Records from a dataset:

++++

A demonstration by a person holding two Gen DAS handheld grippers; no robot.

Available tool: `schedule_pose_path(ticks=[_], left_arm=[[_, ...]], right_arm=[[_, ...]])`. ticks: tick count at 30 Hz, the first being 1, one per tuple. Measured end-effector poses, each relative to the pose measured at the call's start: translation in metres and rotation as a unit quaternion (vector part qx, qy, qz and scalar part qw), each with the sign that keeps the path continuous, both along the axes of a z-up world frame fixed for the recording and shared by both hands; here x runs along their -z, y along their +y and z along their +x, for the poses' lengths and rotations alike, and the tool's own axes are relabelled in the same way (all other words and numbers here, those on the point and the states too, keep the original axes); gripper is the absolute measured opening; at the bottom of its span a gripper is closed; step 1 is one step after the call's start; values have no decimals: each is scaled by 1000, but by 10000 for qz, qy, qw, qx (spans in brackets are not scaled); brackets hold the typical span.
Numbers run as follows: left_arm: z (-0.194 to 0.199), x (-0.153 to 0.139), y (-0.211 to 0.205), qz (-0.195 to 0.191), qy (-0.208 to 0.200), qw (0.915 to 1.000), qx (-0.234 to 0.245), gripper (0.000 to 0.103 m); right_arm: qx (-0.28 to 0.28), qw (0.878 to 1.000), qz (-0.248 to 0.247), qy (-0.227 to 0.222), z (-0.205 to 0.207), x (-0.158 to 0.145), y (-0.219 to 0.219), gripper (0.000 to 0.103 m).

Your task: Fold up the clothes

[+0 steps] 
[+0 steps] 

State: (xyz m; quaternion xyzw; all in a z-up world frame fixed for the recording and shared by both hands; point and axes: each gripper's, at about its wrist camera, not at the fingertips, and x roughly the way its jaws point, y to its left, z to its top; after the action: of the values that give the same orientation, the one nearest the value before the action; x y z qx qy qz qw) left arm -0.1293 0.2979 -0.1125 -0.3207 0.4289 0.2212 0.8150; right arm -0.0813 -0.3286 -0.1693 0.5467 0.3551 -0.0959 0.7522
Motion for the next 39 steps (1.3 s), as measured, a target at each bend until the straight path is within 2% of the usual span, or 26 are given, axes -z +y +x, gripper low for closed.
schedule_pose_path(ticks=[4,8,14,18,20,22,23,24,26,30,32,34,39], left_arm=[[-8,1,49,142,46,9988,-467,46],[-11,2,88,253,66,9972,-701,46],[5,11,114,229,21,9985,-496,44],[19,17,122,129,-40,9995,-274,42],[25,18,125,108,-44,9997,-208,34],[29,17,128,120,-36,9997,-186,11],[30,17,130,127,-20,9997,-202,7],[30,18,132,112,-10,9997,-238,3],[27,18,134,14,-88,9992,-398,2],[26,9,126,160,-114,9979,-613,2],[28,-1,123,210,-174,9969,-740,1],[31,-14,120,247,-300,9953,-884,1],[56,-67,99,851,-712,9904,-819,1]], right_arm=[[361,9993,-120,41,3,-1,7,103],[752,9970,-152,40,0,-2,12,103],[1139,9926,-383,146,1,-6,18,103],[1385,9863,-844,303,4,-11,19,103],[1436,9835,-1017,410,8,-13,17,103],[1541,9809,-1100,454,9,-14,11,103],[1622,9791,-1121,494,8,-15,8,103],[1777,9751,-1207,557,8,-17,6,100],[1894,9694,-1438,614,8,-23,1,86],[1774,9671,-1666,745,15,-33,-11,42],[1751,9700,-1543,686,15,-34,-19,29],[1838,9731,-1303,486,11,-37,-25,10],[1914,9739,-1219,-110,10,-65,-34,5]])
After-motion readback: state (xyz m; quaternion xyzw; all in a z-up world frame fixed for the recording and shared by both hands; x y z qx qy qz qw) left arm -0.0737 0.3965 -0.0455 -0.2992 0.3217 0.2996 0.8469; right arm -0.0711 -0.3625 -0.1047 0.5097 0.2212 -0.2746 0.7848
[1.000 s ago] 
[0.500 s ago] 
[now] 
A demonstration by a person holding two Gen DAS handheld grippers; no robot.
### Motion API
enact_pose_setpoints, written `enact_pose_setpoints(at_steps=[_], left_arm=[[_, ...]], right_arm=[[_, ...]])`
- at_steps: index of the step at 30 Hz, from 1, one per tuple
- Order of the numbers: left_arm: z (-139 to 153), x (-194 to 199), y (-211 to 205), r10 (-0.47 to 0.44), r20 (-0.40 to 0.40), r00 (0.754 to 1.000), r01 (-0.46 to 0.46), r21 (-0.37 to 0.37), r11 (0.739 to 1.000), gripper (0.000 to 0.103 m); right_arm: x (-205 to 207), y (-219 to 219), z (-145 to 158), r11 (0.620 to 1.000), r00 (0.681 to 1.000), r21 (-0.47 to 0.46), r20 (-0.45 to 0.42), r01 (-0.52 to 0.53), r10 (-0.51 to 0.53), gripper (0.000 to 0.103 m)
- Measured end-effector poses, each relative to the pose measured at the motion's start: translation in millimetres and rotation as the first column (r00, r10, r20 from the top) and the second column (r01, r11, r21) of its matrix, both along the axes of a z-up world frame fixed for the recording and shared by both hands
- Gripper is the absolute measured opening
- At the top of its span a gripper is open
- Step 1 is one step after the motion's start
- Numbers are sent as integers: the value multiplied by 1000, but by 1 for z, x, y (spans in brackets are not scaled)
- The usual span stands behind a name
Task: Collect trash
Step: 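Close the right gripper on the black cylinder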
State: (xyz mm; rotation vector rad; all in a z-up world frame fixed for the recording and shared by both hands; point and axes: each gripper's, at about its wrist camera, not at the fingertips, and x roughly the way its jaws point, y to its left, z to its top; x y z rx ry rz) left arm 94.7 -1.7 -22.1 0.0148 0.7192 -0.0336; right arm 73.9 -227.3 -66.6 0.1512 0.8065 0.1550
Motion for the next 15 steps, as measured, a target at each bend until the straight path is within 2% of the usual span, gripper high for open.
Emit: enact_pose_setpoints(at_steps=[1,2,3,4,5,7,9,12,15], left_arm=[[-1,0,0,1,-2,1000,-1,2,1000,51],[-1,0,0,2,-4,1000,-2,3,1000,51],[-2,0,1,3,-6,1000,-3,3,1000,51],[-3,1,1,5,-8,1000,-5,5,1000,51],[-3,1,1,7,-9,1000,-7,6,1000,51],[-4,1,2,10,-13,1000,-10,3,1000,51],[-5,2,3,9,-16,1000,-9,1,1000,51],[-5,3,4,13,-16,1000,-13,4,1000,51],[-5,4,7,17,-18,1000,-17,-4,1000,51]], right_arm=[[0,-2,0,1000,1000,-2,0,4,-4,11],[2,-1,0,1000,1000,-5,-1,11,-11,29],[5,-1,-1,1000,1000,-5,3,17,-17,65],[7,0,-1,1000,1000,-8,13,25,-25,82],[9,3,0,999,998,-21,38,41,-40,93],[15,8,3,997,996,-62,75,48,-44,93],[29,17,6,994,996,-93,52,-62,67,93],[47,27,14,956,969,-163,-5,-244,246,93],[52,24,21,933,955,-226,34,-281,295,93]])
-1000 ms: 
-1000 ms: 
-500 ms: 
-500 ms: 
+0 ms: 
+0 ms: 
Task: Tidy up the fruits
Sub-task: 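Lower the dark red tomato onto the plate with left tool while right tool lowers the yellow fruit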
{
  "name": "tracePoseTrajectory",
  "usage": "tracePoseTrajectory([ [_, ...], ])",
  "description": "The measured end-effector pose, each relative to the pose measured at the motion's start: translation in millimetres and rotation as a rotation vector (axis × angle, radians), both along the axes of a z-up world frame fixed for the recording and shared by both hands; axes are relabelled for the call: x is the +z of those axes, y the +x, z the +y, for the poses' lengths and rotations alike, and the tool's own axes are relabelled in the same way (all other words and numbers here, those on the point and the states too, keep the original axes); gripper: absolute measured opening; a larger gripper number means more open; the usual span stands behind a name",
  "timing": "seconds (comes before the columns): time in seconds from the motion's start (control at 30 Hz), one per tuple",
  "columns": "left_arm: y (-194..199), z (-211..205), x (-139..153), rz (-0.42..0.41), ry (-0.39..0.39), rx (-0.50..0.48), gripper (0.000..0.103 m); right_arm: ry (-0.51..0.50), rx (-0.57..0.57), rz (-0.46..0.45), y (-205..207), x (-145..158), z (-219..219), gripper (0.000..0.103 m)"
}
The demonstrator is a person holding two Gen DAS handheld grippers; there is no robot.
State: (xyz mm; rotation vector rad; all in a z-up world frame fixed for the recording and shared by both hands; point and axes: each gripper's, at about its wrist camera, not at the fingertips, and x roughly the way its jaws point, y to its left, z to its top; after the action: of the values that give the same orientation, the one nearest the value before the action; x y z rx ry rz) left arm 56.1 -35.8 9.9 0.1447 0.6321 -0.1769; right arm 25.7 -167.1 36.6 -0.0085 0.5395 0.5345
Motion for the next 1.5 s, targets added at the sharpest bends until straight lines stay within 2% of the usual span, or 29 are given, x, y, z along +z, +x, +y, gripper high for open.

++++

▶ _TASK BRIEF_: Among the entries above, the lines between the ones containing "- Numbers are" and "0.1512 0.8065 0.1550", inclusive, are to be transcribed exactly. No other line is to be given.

▶ _ANSWER BOX_:
- Numbers are sent as integers: the value multiplied by 1000, but by 1 for z, x, y (spans in brackets are not scaled)
- The usual span stands behind a name
Task: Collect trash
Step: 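Close the right gripper on the black cylinder
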State: (xyz mm; rotation vector rad; all in a z-up world frame fixed for the recording and shared by both hands; point and axes: each gripper's, at about its wrist camera, not at the fingertips, and x roughly the way its jaws point, y to its left, z to its top; x y z rx ry rz) left arm 94.7 -1.7 -22.1 0.0148 0.7192 -0.0336; right arm 73.9 -227.3 -66.6 0.1512 0.8065 0.1550

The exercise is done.